Yesterday, I logged onto my friend, Lisa’s, blog. As I scrolled down I came across this writing:
Oh yes, the supermom topic. How we all want to be the supermom. Whatever that means to you in your head it could range from Leave It To Beaver mom, June Cleaver all the way to The Brady Bunch Mom, Carol Brady. Who knows what your ideal mom is, but I am sure you have one. Although I cannot identify with one perfect image of motherhood for myself, I would venture to say it isn’t defined by one identity. It is a compilation of my friends and family members. I like to pick and choose characteristics of those people. What got me as I was reading through her stimulating blog was that I was struggling.

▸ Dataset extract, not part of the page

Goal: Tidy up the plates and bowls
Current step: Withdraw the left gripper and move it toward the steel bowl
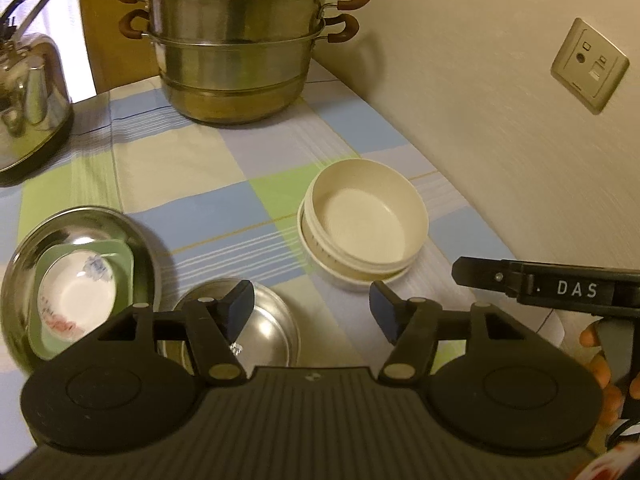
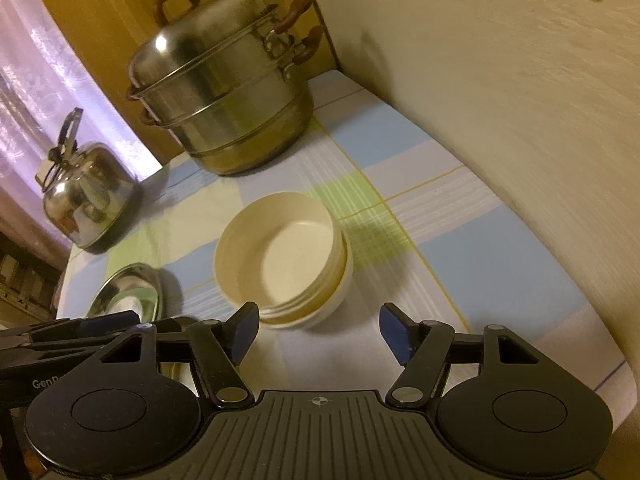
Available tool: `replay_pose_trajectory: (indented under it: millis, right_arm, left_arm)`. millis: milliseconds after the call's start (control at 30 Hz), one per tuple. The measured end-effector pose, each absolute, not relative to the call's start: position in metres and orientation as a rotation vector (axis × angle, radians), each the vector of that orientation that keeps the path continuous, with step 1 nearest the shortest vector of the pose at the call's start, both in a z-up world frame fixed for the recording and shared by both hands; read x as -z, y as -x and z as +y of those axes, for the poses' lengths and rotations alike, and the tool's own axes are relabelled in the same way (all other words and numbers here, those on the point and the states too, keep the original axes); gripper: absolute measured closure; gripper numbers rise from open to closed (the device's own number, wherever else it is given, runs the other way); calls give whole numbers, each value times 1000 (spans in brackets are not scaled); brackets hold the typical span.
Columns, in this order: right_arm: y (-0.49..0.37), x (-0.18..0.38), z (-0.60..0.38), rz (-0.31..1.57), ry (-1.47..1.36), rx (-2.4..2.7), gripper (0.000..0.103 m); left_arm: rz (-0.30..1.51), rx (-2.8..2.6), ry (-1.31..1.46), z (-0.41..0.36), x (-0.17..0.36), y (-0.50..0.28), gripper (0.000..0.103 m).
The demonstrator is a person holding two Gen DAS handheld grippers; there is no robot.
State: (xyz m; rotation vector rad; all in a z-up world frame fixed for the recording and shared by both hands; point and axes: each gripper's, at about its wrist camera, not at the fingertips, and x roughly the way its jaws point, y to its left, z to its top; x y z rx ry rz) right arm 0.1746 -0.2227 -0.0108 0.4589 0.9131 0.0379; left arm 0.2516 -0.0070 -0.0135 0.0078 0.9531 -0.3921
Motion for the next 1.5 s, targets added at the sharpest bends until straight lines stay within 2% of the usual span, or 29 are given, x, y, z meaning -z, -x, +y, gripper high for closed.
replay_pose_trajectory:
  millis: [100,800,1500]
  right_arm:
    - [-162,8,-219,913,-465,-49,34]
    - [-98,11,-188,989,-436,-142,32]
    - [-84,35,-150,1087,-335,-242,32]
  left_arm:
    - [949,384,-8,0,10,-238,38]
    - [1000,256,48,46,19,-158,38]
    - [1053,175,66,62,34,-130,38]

I hadn’t realized I was struggling, but somehow through her writing, I became completely and utterly aware that I was craving something more in my “momhood.”
After the last month of driving my kids everywhere (and I mean everywhere), I have begun to feel like a taxi driver who doesn’t get thanked, paid or appreciated. My oldest is still attending the school system that we moved from, so I take her every morning to her school (20 minutes away). I then drive another 20 minutes to take my other two kids. Sometimes doctor appointments and errands delay my arrival back home until after 11am and I left my home at 7am. I have no time to enjoy the beauty of my new backyard, to walk the dog, to take my daily run or to blog. Because once I prepare my lunch and put in laundry and pay bills, it is time to pick up all those kids again. First I go back and pick up TJ and Katie and drive them home, then I have 20 minutes at home and I have to hop back in my car and pick up Megan after her track practice. Megan’s track practice ends at 5pm so that places me right in the middle of rush hour traffic. BLAH! Then I arrive home and start taking people to soccer, gymnastics and meetings!!! I am exhausted.
After reading Lisa’s message, I realized that God has a calling that is just for me – Anne Slamkowski. My calling right now (at least for today) is to drive my (actually HIS) kids to their proper places. He needs me to taxi for HIM. My payment is heaven. My thanks is eternal life.
So this morning when I awoke to another day of driving, I had a different attitude. As I drove to Middle School, I thought about God calling me up on the phone and asking me to take his child, Megan to school this morning. Sure, I’d be happy to. My next phone call was to take His two kiddos, TJ and Katie to school. Sure thing, God. He also needed me to take myself to a doctor appointment, pick up some mulch and spread it, and then return back to get His kids from school. Okay, that sounds a little exhausting God, but anything for you. By the way, He will give me unlimited energy to conquer this busy day. Wow – like Mountain Dew? Yep, just like Mountain Dew, only better. It is what God likes to call Grace. He is going to give me Grace. All I have to do to receive this energy is to smile and accept the day for what it is. No complaints. No mumbling under my breath. No thinking about what tomorrow holds. Just smile. In return God will give me the Grace to conquer this very eventful day.
God needs me to work for Him today. Now when I think of my chores, errands and driving responsibilities like that, it makes me smile. I couldn’t help but smile all the way to school, to the doctor to the store, and back again to school. I couldn’t help but think that God needs me to help HIM. I am his hands and feet on earth. I am the way He will touch the lives of others and be able to offer them eternal life. I am God’s tool here on earth. Now that is powerful stuff. Several days ago, God asked Lisa to write a blog. She did it and because of that she touched my life. God uses all of us as his instruments – who would want to miss out on the opportunity to help someone conquer their day with God at the forefront? Not me.